Cette méthode peut être utilisée pour analyser les espèces réactives cellulaires d’oxygène dans les cellules adhérentes avec seulement un microscope de fluorescence, et quantifier l’intensité réactive d’espèces d’oxygène avec le lecteur de plaque de fluorescence. Ce protocole est simple, efficace et rentable. Commencez par ensemencement deux fois 10 à la cinquième HCT116 cellules cancéreuses colorectales dans DMEM dans chaque puits d’une plaque de 24 puits.
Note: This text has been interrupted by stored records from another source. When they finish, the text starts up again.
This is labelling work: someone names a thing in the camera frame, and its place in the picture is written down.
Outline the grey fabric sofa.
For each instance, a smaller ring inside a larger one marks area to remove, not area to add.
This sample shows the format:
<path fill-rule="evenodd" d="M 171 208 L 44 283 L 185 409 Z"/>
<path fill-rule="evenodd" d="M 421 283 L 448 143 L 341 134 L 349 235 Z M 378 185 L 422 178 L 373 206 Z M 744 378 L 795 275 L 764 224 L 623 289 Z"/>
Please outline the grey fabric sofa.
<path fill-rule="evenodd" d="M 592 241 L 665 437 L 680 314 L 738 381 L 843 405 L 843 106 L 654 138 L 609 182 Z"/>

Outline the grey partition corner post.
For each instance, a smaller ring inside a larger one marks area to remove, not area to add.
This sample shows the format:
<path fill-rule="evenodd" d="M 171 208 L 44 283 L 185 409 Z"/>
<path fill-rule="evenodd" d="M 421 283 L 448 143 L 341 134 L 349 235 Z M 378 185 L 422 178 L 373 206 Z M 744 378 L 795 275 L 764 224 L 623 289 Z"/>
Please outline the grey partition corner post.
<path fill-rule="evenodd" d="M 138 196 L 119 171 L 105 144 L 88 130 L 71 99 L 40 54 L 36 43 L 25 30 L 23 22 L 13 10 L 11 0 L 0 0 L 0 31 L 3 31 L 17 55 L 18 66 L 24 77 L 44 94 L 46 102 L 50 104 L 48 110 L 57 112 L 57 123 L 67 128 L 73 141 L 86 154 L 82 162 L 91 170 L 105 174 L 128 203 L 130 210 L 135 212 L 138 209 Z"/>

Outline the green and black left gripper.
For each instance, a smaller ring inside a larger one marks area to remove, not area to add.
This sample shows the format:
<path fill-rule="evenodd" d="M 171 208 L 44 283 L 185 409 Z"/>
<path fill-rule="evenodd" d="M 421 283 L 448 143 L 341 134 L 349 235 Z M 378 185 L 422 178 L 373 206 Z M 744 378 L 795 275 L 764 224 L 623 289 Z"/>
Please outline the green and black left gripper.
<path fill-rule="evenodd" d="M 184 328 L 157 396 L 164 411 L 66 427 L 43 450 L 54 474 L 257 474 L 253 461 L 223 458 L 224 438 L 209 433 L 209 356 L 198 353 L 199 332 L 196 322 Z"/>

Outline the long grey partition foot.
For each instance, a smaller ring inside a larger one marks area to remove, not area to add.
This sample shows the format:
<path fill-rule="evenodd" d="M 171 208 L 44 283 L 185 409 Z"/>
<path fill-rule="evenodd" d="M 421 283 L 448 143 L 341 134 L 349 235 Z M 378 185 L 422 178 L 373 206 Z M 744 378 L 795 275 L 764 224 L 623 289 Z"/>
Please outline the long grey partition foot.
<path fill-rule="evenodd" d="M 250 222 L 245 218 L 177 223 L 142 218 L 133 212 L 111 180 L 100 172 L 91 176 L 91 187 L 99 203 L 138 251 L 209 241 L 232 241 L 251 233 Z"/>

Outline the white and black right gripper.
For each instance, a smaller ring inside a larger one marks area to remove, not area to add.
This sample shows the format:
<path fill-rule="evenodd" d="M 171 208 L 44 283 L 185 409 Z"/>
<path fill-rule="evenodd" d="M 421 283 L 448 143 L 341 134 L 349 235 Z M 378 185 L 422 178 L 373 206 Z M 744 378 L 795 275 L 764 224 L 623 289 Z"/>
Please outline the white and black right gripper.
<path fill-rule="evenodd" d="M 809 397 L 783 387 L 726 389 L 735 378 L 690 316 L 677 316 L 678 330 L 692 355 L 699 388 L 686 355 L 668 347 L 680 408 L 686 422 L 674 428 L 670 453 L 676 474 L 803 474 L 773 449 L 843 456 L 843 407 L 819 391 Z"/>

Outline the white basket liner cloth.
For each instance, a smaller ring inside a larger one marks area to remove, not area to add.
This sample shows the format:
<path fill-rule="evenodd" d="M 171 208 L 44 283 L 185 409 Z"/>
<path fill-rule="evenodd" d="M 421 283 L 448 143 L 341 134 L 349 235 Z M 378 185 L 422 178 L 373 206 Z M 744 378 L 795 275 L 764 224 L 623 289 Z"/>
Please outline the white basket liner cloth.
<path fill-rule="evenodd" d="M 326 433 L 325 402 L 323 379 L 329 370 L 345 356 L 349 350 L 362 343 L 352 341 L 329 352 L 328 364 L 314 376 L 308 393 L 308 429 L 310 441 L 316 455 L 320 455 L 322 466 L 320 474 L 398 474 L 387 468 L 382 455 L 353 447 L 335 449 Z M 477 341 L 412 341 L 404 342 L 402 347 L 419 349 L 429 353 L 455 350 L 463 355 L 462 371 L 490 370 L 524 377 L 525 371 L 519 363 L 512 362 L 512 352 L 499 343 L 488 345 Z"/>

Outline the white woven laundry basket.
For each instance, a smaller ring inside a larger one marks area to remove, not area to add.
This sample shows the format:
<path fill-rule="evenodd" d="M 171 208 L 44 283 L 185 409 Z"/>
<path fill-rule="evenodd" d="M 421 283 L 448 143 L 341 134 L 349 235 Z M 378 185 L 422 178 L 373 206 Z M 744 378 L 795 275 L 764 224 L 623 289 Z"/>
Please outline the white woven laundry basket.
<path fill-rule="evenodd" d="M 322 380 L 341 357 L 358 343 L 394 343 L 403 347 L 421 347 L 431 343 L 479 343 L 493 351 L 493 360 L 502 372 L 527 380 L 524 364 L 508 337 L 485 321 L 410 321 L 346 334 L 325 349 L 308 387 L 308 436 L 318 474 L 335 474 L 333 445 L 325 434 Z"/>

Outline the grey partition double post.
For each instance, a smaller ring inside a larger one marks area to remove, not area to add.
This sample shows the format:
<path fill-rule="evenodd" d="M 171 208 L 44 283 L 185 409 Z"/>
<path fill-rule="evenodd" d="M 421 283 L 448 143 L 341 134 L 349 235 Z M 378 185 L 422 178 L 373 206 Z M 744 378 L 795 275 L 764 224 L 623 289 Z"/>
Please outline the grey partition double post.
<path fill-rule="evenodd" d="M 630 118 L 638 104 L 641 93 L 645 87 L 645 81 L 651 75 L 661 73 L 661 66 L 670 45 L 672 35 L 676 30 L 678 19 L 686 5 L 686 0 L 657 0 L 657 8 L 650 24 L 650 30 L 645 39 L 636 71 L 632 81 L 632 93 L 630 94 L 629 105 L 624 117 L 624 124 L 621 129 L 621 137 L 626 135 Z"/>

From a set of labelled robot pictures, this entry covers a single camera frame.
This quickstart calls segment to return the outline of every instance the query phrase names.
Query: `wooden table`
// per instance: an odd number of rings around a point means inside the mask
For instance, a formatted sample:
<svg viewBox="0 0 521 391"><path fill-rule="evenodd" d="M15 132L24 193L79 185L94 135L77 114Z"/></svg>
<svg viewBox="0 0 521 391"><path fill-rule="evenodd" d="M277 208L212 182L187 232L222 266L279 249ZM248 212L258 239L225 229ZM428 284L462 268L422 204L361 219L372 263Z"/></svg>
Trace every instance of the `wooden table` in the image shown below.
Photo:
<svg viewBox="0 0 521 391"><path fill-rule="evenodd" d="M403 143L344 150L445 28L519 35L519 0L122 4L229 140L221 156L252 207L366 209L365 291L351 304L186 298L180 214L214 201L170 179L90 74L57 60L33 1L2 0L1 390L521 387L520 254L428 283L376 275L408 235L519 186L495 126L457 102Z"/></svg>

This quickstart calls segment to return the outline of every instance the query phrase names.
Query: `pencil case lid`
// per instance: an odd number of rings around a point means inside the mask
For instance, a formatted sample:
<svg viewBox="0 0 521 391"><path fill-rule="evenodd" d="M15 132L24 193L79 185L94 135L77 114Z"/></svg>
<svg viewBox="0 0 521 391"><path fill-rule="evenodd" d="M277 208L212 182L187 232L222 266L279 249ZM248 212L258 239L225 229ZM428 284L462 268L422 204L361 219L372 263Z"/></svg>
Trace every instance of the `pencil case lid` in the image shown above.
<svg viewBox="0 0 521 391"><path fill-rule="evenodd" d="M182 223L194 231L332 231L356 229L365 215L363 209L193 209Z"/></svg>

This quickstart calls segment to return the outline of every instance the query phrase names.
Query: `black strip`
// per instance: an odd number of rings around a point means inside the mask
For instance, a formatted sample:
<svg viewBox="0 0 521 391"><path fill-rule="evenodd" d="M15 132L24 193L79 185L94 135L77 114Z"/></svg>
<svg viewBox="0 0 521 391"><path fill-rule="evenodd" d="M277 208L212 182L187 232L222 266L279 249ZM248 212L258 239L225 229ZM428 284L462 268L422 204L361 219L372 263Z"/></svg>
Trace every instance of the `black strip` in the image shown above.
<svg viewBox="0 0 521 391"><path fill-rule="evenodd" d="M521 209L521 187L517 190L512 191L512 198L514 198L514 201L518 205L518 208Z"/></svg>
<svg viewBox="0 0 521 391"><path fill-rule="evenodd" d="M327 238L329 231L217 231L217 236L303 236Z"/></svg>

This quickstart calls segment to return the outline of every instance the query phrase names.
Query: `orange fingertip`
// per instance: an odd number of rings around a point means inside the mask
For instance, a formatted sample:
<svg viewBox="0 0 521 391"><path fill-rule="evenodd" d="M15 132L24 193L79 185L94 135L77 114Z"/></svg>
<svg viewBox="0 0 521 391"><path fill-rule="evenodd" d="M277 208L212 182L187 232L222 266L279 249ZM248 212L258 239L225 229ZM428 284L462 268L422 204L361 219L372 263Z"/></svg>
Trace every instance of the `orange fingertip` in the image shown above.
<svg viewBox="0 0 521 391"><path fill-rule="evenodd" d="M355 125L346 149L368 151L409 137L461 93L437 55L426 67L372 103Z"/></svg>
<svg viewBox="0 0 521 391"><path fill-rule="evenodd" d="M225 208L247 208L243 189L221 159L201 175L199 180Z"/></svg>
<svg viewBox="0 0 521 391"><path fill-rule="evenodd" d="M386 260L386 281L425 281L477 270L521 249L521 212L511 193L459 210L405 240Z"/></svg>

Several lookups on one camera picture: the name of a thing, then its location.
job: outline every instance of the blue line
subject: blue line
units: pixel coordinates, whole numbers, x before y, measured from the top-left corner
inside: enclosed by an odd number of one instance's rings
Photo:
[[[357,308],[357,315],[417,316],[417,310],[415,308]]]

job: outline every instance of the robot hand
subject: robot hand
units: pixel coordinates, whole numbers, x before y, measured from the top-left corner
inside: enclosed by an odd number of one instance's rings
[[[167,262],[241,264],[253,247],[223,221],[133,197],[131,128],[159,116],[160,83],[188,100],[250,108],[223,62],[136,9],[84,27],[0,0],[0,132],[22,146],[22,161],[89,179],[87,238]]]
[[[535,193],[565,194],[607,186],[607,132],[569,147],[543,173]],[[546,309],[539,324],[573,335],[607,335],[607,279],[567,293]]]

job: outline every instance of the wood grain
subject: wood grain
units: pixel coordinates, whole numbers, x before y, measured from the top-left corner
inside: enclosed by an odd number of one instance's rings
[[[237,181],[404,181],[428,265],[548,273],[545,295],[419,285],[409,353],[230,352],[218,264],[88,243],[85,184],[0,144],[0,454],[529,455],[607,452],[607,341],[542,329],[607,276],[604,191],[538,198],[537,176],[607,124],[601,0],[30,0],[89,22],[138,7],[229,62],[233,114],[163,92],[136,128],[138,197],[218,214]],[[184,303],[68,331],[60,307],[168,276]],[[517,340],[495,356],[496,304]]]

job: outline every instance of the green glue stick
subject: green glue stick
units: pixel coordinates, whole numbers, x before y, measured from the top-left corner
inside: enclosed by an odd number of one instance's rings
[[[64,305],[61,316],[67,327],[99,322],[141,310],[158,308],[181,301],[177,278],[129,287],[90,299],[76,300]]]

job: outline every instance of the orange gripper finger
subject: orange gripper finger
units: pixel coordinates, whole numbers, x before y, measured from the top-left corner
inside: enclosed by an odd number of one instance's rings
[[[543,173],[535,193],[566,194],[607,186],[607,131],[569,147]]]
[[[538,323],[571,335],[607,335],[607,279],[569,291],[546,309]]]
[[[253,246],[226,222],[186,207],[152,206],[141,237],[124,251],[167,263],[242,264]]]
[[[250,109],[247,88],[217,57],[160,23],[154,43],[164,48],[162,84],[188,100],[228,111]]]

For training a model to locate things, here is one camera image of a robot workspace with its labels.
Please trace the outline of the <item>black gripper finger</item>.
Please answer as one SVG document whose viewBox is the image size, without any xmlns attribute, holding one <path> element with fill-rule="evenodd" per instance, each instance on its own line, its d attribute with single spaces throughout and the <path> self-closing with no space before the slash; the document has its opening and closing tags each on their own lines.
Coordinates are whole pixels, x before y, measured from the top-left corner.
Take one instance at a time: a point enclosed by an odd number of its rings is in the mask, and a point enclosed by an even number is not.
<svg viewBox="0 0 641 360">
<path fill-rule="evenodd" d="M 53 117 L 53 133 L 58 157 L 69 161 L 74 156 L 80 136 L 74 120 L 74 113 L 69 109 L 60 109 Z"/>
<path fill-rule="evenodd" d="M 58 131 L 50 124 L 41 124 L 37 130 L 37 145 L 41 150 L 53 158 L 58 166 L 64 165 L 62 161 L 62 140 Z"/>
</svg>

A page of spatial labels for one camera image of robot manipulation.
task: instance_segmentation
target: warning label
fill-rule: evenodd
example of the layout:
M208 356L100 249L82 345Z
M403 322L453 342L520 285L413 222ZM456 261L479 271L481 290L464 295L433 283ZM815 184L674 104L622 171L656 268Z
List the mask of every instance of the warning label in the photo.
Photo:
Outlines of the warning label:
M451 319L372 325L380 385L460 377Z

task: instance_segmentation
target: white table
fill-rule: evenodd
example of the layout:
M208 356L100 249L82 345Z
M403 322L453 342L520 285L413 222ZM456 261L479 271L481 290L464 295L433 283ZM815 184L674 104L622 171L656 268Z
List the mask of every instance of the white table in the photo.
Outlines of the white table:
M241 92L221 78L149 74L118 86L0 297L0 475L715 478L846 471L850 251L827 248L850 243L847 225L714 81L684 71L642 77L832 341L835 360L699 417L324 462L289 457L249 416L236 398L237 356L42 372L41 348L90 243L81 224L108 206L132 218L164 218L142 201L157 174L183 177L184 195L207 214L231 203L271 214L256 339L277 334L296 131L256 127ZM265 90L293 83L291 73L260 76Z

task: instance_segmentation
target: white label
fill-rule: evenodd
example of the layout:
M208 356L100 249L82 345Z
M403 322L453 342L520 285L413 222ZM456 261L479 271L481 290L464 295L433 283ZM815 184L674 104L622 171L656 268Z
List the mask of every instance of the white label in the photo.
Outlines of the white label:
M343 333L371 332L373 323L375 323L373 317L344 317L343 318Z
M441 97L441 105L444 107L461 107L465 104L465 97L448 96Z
Incuber les cellules pendant la nuit à 37 degrés Celsius. Le lendemain, remplacez le milieu de culture par 100 sulfate ferreux micromolaire, ou 10 micromolaires contenant de la doxorubicine, et incubez la plaque pendant encore 24 heures. Préparez la solution DCFH-DA en dissolvant 4,85 milligrammes de DCFH-DA en un millilitre de DMSO pour faire une solution de stock de 10 millimolaires.

Juste avant de l’ajouter aux puits, diluer le stock avec du DMEM préchauffé pour faire une solution de travail de 10 micromolaires, et le vortex pendant 10 secondes. Pour tacher les cellules, retirez le milieu contenant de la drogue et lavez-les une fois avec du DMEM. Ajouter 500 microlitres de solution de travail DCFH-DA dans chaque puits, et incuber la plaque à 37 degrés Celsius pendant 30 minutes.

Après l’incubation, retirer le DCFH-DA des puits et les laver deux fois avec du DMEM, et une fois avec du PBS. Ajouter ensuite 500 microlitres de PBS à chaque puits. Utilisez le canal de protéines fluorescentes vertes sur le microscope à fluorescence pour prendre des images représentatives des cellules.

Retirez ensuite le PBS et ajoutez 200 microlitres de tampon d’analyse de radioimmunoprécipation à chaque puits. Incuber la plaque sur la glace pendant cinq minutes et recueillir les lysates de la cellule en tubes de 1,5 millilitre. Centrifuger les tubes à 21, 130 fois G pendant 10 minutes à quatre degrés Celsius.

Transférer ensuite 100 microlitres du supernatant dans une plaque noire de 96 puits. Utilisez un lecteur de microplaque à une longueur d’onde d’excitation de 485 nanomètres, et une longueur d’onde d’émission de 530 nanomètres, pour mesurer la fluorescence dans chaque puits. Ensuite, mesurez la concentration de protéines avec l’essai de Bradford en transférant un microlitre du supernatant à une plaque claire de 96 puits avec 100 microlitres de solution d’analyse protéique.

Utilisez les concentrations de protéines pour normaliser les intensités de fluorescence. HCT116 cellules cancéreuses côlorectales ont été traitées avec 100 sulfate ferreux micromolaire, ou 10 doxorubicine micromolaire, pour induire l’effort oxydant. Comme prévu, la fluorescence verte a été considérablement augmentée par les deux traitements.

Pour quantifier les changements relatifs d’intensité, les cellules ont été lysées et normalisées avec des concentrations de protéines. L’intensité relative de fluorescence a été sensiblement augmentée par le sulfate ferreux ou la doxorubicine. Lors de l’exécution de cette procédure, il est important de rendre la solution DCFH-DA fraîche et d’éviter l’exposition à la lumière, ainsi que de minimiser les perturbations de l’état cellulaire, et d’effectuer un lavage PBS étendu juste avant de prendre l’image.

En plus de la détection du ROS total par ce protocole, spécifiquement ROS comme le peroxyde peut être effectuée.